» **Exercise material**
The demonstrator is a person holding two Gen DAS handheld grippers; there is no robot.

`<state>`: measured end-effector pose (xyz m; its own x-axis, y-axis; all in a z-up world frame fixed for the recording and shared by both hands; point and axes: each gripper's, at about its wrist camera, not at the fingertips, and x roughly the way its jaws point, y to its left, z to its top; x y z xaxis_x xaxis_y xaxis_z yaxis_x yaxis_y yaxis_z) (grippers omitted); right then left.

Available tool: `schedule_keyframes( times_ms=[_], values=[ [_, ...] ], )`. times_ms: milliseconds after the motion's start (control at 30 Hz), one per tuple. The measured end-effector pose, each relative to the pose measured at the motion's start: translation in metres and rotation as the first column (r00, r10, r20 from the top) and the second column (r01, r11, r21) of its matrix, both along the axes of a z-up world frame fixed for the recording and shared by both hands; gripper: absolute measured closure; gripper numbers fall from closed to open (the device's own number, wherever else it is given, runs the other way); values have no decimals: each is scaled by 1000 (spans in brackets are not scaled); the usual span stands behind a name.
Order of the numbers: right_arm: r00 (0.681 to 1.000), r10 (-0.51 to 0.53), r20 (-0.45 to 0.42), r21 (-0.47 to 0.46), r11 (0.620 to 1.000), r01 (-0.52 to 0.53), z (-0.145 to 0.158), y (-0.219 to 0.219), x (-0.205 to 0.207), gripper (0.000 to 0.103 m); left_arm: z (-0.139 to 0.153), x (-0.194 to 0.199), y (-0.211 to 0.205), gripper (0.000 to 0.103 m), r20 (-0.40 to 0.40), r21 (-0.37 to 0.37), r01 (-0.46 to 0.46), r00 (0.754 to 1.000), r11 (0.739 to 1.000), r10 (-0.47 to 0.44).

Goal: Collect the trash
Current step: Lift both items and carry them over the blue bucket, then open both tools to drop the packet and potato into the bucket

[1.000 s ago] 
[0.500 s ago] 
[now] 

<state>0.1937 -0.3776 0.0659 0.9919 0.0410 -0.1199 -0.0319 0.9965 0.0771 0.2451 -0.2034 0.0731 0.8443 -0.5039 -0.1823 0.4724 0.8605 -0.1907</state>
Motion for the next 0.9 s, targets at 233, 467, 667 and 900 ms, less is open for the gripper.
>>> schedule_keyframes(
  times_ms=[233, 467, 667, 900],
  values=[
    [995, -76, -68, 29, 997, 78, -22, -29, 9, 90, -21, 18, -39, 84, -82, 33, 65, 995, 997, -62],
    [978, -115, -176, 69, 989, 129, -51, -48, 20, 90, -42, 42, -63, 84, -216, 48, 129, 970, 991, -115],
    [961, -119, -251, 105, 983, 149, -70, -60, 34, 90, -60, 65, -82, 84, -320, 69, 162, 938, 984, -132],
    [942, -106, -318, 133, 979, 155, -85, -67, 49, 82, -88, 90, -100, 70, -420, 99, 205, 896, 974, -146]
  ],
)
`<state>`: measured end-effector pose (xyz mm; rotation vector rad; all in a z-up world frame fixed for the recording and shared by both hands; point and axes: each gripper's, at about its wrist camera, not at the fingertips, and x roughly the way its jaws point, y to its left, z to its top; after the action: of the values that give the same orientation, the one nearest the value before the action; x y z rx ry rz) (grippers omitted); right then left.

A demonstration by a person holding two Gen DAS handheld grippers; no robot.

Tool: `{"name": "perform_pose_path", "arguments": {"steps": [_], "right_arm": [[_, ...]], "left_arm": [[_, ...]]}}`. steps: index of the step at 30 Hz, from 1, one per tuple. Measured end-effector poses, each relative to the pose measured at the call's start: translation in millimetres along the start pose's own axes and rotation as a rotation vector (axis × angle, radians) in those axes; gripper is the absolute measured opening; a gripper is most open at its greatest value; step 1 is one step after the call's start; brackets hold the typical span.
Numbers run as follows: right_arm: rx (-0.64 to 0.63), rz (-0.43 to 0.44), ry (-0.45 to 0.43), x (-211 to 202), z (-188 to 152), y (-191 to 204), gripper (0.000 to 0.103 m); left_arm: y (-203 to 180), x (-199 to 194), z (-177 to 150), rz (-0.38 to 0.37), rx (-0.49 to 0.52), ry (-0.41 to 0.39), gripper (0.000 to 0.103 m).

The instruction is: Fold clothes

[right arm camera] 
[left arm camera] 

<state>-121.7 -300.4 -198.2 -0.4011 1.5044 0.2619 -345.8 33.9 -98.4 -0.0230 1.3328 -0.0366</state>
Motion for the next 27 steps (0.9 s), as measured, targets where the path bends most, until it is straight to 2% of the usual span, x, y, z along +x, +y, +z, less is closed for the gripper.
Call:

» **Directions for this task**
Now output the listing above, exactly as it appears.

» **The completed task**
The demonstrator is a person holding two Gen DAS handheld grippers; there is no robot.

`<state>`: measured end-effector pose (xyz m; its own x-axis, y-axis; all in a z-up world frame fixed for the recording and shared by both hands; point and axes: each gripper's, at about its wrist camera, not at the fingertips, and x roughly the way its jaws point, y to its left, z to its top; x y z xaxis_x xaxis_y xaxis_z yaxis_x yaxis_y yaxis_z) (grippers omitted); right then left.

Available tool: `schedule_keyframes( times_ms=[_], values=[ [_, ...] ], )`. times_ms: milliseconds after the motion's start (control at 30 Hz), one per tuple. The measured end-effector pose, each relative to the pose measured at the motion's start: translation in metres and rotation as the first column (r00, r10, r20 from the top) and the second column (r01, r11, r21) of its matrix, both along the axes of a z-up world frame fixed for the recording and shared by both hands; gripper: absolute measured closure; gripper numbers fall from closed to open (the device's own number, wherever else it is given, runs the other way); values have no decimals: each is scaled by 1000 (spans in brackets are not scaled); the usual span stands behind a name.
Order of the numbers: right_arm: r00 (0.681 to 1.000), r10 (-0.51 to 0.53), r20 (-0.45 to 0.42), r21 (-0.47 to 0.46), r11 (0.620 to 1.000), r01 (-0.52 to 0.53), z (-0.145 to 0.158), y (-0.219 to 0.219), x (-0.205 to 0.207), gripper (0.000 to 0.103 m); left_arm: z (-0.139 to 0.153), x (-0.194 to 0.199), y (-0.211 to 0.205), gripper (0.000 to 0.103 m), r20 (-0.40 to 0.40), r21 (-0.37 to 0.37), r01 (-0.46 to 0.46), r00 (0.754 to 1.000), r11 (0.739 to 1.000), r10 (-0.47 to 0.44).

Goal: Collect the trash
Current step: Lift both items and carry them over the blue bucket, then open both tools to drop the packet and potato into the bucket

[1.000 s ago] 
[0.500 s ago] 
[now] 

<state>0.1937 -0.3776 0.0659 0.9919 0.0410 -0.1199 -0.0319 0.9965 0.0771 0.2451 -0.2034 0.0731 0.8443 -0.5039 -0.1823 0.4724 0.8605 -0.1907</state>
Motion for the next 0.9 s, targets at 233, 467, 667 and 900 ms, less is open for the gripper.
>>> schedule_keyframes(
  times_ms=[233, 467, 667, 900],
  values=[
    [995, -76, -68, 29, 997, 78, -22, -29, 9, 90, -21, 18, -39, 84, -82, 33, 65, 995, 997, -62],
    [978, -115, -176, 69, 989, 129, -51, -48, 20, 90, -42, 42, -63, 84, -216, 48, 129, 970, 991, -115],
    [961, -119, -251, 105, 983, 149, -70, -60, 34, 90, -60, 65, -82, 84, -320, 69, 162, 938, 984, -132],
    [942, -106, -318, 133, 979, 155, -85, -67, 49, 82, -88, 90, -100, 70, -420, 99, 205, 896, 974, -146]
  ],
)
`<state>`: measured end-effector pose (xyz mm; rotation vector rad; all in a z-up world frame fixed for the recording and shared by both hands; point and axes: each gripper's, at about its wrist camera, not at the fingertips, and x roughly the way its jaws point, y to its left, z to its top; after the action: of the values that give the same orientation, the one nearest the value before the action; x y z rx ry rz) (grippers omitted); right then left.

A demonstration by a person holding two Gen DAS handheld grippers; no robot.

Tool: `{"name": "perform_pose_path", "arguments": {"steps": [_], "right_arm": [[_, ...]], "left_arm": [[_, ...]]}}`. steps: index of the step at 30 Hz, from 1, one per tuple. Measured end-effector poses, each relative to the pose measured at the call's start: translation in millimetres along the start pose's own axes and rotation as a rotation vector (axis × angle, radians) in those axes; gripper is the absolute measured opening; a gripper is most open at its greatest value; step 1 is one step after the call's start; brackets hold the typical span.
Numbers run as follows: right_arm: rx (-0.64 to 0.63), rz (-0.43 to 0.44), ry (-0.45 to 0.43), x (-211 to 202), z (-188 to 152), y (-191 to 204), gripper (0.000 to 0.103 m); left_arm: y (-203 to 180), x (-199 to 194), z (-177 to 150), rz (-0.38 to 0.37), rx (-0.49 to 0.52), ry (-0.41 to 0.39), gripper (0.000 to 0.103 m).

The instruction is: Fold clothes

[right arm camera] 
[left arm camera] 

<state>-121.7 -300.4 -198.2 -0.4011 1.5044 0.2619 -345.8 33.9 -98.4 -0.0230 1.3328 -0.0366</state>
Motion for the next 27 steps (0.9 s), as measured, targets where the path bends most, until it is straight to 2% of the usual span, x, y, z along +x, +y, +z, less is closed for the gripper.
Call:

The exercise was answered completely.